I’m going to move on to C Corps. C Corps, there are some benefits and deductions, mainly under what’s called section 125, or what’s known as a cafeteria plan. There’s some different things that can go in there. A lot of times, we use C Corps in conjunction with heavy tax planning. There’s a $50,000 threshold whereby your tax rate can’t be less than it can be or it could be on your individual return.  It’s also something that you’ll see whenever we start talking about some different types of deferred retirements or insurance type of models, and so C Corps are used in that respect most often.

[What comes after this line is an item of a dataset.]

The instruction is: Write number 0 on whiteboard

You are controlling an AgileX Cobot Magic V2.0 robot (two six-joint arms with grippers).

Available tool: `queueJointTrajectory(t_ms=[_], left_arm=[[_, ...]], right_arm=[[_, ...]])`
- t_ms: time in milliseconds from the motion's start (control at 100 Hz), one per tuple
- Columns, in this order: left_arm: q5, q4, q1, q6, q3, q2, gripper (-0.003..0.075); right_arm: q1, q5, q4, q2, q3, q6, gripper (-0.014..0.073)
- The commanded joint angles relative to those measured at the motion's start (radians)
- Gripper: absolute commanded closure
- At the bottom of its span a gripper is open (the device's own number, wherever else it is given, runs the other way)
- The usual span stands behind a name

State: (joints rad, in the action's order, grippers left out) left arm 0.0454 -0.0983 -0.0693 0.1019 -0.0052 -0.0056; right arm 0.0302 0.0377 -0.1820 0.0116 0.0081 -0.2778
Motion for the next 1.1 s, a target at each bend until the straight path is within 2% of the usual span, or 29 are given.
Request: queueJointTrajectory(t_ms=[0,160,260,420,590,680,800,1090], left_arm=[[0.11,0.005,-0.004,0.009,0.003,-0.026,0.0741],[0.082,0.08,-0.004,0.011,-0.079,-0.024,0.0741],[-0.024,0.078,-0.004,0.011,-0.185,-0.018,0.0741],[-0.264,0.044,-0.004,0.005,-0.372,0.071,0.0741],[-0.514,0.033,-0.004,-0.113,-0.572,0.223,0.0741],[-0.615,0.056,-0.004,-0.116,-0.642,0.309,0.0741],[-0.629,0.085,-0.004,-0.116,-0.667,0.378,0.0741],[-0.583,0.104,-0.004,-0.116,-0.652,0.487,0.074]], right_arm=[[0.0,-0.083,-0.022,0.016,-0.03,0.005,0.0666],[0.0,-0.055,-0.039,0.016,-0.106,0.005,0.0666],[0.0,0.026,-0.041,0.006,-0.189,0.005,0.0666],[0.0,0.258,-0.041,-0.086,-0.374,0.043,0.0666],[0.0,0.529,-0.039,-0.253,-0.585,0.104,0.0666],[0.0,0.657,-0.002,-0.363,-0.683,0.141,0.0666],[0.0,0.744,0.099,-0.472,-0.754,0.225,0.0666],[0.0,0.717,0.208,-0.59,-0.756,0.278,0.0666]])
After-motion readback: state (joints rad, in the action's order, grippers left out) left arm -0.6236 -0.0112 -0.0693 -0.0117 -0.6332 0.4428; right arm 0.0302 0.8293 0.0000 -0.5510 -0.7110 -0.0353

The disadvantage to C Corp, and this is very important, is the problem of double taxation. I’m going through a quick  example, so bear with me. $100,000 of C Corp income, 35 percent tax rate, the C Corp owes $35,000. How you get that money out of the corp, where you have to give to yourself either as owner wages, or you have to give to yourself as dividend income. Either way, we’ve already paid the tax once at the C Corp level, and now when it comes under our individual return, we’re going to be taxed again, therefore double taxation. So the effective rate on that one source of income can literally double or thereabout.  The other disadvantage of C Corps is there’s a great deal more of administrative burden than on some of the other entity types.

Moving onto S Corps, this is the most common that I see. I do more S Corp returns than anything else, and a lot of the reason is because individual single owners benefit most from an S Corp entity model. The advantage there is that we can designate part of their net profit that they can distribute to the owner as either tax-free distributions, or as owner salary.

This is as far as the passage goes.